SCS: Writing involves so many discoveries. For me, it opens intuitive pathways. I think that’s why I took to writing poetry as a kid. I felt like I was in the flow of something larger than my circumstances. Now intuition helps me trust the writing process. To know there is a flow that can’t be forced but can be entered and paid attention to.
JG: What helped you get to the place where you now feel ok with the telling part and its effects?
SCS: Good question. When I was fourteen, I read Jane Eyre over and over to feel less alone and to glean any words of wisdom from her perspective as a girl on her own. More recently, hearing the stories of survivors, their thoughts, and dilemmas, has been such a balm. There are some unique elements of my story that I didn’t think anyone else shared until I heard these women share their stories. If I can contribute to someone else feeling less alone, then that will be the best way for sharing my story to mark me.

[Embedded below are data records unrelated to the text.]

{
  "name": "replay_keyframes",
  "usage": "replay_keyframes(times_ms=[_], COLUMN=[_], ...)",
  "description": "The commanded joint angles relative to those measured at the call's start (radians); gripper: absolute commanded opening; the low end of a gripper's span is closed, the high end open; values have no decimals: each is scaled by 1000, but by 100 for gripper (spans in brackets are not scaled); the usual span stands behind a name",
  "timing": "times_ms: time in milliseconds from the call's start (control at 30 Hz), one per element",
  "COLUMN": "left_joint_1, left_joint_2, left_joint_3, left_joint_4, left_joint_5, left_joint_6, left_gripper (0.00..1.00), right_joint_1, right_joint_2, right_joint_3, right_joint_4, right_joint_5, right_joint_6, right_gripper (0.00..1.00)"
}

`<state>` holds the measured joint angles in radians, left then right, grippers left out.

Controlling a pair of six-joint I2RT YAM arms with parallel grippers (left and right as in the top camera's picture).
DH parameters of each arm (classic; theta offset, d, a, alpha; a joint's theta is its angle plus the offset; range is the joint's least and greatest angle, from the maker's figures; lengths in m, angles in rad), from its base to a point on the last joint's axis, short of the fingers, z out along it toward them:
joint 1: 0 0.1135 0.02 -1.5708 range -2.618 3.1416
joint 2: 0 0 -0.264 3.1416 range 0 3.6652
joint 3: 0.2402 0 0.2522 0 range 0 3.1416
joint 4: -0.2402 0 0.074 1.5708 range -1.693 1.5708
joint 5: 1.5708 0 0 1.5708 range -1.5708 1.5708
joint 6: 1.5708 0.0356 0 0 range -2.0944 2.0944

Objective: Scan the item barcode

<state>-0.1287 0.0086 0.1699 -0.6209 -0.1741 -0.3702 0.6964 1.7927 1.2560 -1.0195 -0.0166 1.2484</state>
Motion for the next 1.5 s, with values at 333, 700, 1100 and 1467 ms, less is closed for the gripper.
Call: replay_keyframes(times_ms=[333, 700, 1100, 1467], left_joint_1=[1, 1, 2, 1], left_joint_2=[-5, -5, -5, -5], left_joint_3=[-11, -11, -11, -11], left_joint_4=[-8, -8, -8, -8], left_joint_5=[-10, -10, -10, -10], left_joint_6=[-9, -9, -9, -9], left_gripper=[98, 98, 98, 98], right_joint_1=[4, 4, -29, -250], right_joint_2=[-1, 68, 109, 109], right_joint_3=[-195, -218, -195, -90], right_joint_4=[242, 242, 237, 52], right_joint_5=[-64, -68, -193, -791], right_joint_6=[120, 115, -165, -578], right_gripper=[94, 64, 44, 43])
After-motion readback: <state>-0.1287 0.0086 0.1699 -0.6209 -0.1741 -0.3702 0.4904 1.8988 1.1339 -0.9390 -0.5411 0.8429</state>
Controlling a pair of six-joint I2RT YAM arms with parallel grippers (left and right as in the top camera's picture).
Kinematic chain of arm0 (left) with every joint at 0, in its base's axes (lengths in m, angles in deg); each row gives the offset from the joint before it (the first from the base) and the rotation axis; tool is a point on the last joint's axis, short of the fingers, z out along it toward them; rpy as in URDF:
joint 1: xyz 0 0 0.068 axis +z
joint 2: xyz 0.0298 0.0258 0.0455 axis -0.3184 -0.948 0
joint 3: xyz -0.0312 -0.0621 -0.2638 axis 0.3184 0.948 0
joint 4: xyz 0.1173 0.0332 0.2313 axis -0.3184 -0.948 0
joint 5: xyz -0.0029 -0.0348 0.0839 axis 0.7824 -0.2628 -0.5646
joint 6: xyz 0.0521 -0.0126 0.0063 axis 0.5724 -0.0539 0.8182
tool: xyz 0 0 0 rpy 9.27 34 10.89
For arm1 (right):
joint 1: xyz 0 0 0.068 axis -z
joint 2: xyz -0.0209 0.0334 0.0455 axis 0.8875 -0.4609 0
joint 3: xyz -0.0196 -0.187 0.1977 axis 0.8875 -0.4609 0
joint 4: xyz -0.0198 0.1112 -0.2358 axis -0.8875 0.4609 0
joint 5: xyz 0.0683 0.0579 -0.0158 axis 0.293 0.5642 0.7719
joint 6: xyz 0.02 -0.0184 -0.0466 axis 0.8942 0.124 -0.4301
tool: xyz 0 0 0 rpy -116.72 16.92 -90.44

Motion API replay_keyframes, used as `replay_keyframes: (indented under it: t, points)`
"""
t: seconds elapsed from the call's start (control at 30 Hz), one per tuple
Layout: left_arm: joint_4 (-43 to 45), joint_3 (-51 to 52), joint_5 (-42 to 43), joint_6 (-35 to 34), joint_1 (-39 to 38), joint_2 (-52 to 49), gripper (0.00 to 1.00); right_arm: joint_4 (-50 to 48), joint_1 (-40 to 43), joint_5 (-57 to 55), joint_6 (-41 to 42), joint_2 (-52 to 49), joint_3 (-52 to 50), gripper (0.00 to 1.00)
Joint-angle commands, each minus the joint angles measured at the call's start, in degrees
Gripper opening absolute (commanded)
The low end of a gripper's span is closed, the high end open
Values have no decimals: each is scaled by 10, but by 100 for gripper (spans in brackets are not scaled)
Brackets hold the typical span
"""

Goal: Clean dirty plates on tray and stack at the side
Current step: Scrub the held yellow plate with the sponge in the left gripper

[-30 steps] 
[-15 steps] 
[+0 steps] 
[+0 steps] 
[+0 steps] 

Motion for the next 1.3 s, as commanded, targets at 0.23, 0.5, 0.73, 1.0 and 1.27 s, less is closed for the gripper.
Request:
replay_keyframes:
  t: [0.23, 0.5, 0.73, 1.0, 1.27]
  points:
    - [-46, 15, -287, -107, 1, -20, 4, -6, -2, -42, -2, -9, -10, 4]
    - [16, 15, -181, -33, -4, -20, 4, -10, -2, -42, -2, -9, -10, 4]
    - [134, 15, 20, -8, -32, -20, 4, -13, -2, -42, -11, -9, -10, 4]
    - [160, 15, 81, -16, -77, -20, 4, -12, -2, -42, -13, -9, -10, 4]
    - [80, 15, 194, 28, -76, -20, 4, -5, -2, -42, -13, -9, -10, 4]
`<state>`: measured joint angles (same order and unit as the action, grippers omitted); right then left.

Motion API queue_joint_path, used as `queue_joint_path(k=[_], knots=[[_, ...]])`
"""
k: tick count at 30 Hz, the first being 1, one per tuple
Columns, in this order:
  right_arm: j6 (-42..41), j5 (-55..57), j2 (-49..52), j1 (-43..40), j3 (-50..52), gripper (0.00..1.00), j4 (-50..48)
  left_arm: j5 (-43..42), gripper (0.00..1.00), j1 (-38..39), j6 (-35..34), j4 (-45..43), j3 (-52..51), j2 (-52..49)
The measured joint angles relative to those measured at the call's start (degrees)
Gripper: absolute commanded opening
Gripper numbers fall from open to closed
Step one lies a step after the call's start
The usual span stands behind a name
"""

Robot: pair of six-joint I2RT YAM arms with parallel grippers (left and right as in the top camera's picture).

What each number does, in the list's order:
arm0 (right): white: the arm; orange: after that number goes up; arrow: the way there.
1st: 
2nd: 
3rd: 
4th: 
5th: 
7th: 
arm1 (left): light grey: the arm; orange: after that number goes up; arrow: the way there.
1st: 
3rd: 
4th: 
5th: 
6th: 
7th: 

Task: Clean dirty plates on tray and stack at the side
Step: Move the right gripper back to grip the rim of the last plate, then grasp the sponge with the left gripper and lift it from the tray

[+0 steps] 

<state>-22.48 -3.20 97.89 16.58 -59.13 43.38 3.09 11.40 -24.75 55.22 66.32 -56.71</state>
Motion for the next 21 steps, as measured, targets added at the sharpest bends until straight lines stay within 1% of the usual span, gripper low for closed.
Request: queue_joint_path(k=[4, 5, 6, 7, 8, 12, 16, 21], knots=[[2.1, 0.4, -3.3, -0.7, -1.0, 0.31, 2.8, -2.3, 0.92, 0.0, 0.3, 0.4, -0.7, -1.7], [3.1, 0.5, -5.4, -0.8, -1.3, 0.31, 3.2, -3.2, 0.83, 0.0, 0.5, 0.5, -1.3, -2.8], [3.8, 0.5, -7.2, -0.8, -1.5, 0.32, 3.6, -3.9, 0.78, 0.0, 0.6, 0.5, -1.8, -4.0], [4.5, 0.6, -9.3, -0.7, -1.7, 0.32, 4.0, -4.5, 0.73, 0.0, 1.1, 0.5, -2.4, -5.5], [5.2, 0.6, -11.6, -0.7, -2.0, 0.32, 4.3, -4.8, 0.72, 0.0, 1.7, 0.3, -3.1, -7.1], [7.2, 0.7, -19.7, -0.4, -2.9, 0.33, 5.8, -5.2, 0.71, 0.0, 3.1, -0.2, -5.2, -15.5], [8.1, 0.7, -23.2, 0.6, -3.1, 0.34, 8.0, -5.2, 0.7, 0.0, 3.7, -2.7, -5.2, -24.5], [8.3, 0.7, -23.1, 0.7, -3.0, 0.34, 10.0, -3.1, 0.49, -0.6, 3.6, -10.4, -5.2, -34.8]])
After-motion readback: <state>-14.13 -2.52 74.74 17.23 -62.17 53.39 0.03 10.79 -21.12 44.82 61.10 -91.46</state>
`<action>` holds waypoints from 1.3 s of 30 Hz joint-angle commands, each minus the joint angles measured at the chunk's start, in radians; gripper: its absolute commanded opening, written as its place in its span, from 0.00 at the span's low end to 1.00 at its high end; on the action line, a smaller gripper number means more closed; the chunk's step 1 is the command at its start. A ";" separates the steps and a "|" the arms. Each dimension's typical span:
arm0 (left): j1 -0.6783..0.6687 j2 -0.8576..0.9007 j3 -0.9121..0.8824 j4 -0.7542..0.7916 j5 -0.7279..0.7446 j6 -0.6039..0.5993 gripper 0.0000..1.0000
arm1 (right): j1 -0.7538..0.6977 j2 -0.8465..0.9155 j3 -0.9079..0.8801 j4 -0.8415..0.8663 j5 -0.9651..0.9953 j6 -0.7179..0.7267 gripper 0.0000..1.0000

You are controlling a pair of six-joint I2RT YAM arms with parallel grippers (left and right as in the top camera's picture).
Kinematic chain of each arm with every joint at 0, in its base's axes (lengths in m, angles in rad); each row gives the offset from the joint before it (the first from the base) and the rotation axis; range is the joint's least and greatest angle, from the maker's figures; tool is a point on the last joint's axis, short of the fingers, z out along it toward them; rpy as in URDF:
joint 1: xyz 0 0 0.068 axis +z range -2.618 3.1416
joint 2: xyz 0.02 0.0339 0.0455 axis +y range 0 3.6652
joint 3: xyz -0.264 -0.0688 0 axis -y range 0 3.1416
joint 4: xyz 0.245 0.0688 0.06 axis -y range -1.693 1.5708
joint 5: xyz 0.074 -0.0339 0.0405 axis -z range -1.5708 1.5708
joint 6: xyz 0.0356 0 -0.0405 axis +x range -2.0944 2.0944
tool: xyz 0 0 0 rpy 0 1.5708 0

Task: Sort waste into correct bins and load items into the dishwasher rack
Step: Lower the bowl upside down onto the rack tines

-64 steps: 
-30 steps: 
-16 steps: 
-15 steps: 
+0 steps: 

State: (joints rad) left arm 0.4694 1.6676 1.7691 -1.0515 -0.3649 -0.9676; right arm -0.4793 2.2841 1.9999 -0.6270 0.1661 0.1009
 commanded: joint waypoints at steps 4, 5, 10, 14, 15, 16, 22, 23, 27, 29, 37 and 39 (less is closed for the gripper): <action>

Stephanie Clare Smith is the author of Everywhere the Undrowned: A Memoir of Survival and Imagination. She is an award-winning poet and essayist and a clinical social worker and mediator who works with at-risk families in the judicial system. She lives in Raleigh, North Carolina.
Judy Goldman is the author of three memoirs, two novels, and two collections of poetry. Judy’s latest memoir Child: A Memoir (University of South Carolina Press) was named a “Must-Read Book in 2022” by Katie Couric Media.